The avoiding the fear, the sadness, the self-loathing, those are symptoms of an unmanaged mind. It’s like taking a chemical antacid instead of asking why you have heartburn in the first place. You aren’t really addressing your food sensitivities, acid imbalance in your stomach, possible SIBO, or bacterial overgrowth that underlies it all.

It’s Band-Aid medicine, that chemical antacid, and so often we use self- care as a Band-Aid on our feelings. 

A temporary reprieve versus true deep healing. 

Truly caring for your mind, body, and spirit, versus just doing a thing to get the dopamine and endorphin hit so you feel good for a minute. Then you have to do another thing and another thing and another thing to get that same hit because you haven’t dealt with your thoughts, which are the root cause issue.

We can wear the fancy yoga pants and eat the perfect salad and do all the things while never really getting the healing we need. Let it sink in. 

Breathe into it and ask yourself with love and gentleness and kindness please, am I using self-care to cover up feelings? 

As a buffer? As a way to not look at my thoughts and feelings about myself and the world?

If you’re hearing your mind or body say yes, take another deep breath. All is well. There is nothing to feel guilt or shame about. You just have more information now, and that is a beautiful thing, my love.

So does all this mean you shouldn’t do these acts of self-care? Of course not. 

I’m a huge proponent of doing the things and doing them with the intention of showing yourself more love versus doing a cover up job on your feelings. 

Because the cover up doesn’t serve you. Not in a deep root cause, sustainable healing way, which is what I want most for myself, for you, and for each of my coaching clients.

Sustained, sustainable, lasting healing. Part of that is about doing the daily things that keep you feeling healthy and well in all the ways. Yes, breathwork, yes, thought work, and yes, to daily actionable self-care.

I want to invite you to ask yourself if you’re doing these acts of self-care because you enjoy them, because they bring pleasure and peace and calm and love into your life. 

Or is it because you don’t know how else to cope with the anxiety, stress, and turmoil of an unmanaged mind in a world that can feel pretty bonkers.

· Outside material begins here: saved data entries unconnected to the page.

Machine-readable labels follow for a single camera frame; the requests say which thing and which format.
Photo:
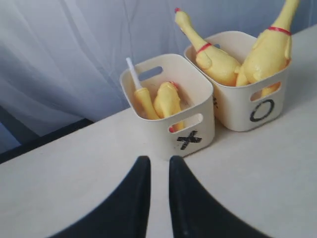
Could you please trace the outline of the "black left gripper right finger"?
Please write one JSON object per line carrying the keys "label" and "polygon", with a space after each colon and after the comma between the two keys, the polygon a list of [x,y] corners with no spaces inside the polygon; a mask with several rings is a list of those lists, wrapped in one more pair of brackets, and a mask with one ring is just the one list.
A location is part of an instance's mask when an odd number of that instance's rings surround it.
{"label": "black left gripper right finger", "polygon": [[169,206],[176,238],[266,237],[212,197],[180,156],[169,160]]}

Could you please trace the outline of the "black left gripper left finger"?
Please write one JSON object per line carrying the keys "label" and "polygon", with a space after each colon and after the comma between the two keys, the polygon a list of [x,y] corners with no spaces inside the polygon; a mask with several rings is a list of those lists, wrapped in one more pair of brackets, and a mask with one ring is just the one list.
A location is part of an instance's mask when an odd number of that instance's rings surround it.
{"label": "black left gripper left finger", "polygon": [[144,238],[151,201],[151,162],[140,156],[119,186],[85,217],[53,238]]}

Ask yourself if you’re doing these things for the dopamine or because they’re a vital part of your healing, your health, your short and long-term wellness. If you’re doing them to forget for a moment, to distract yourself, or because these activities bring you joy and joy is your birthright. 

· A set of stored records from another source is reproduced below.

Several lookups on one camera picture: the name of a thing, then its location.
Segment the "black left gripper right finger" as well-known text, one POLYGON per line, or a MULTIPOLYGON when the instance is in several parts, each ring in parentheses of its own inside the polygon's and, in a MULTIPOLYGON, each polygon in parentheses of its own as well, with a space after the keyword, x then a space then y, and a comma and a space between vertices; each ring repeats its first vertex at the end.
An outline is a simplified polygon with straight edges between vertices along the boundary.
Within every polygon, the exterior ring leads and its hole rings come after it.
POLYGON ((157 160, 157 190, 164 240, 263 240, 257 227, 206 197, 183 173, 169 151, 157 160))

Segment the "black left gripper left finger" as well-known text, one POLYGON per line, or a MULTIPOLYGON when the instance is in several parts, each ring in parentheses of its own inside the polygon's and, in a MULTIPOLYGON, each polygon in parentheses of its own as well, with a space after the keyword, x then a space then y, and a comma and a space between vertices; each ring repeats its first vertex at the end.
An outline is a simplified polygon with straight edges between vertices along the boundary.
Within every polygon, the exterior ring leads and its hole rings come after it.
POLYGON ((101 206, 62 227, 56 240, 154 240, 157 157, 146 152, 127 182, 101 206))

If it doesn’t spark true joy, then it’s likely a cover up. 

Which doesn’t mean that we don’t do hard things like learn to run, do breathwork or face our wee internal gremlins. Because all of that’s hard. It’s super challenging to hold space for change. Your brain will fight you every step of the way because that’s its job.

My love, you can do hard things. They become easier when the action is aligned with your thoughts, when you are truly managing your mind. Only you know the real reason behind the choices you make so ask yourself with an open heart, and open mind. Remember to leave the shame, guilt, and judgment out of it.

They have no place here. They don’t serve you. They certainly don’t spark joy. 

True self-care is root cause medicine. 

Learn to manage your mind so you can come to your life without the baggage of buffering against your feelings. Rather, you can show up from a place of empowerment and dedication to your most profound wellness.

Thank you for taking the time to read Feminist Wellness. I’m excited to be here and to help you take back your health!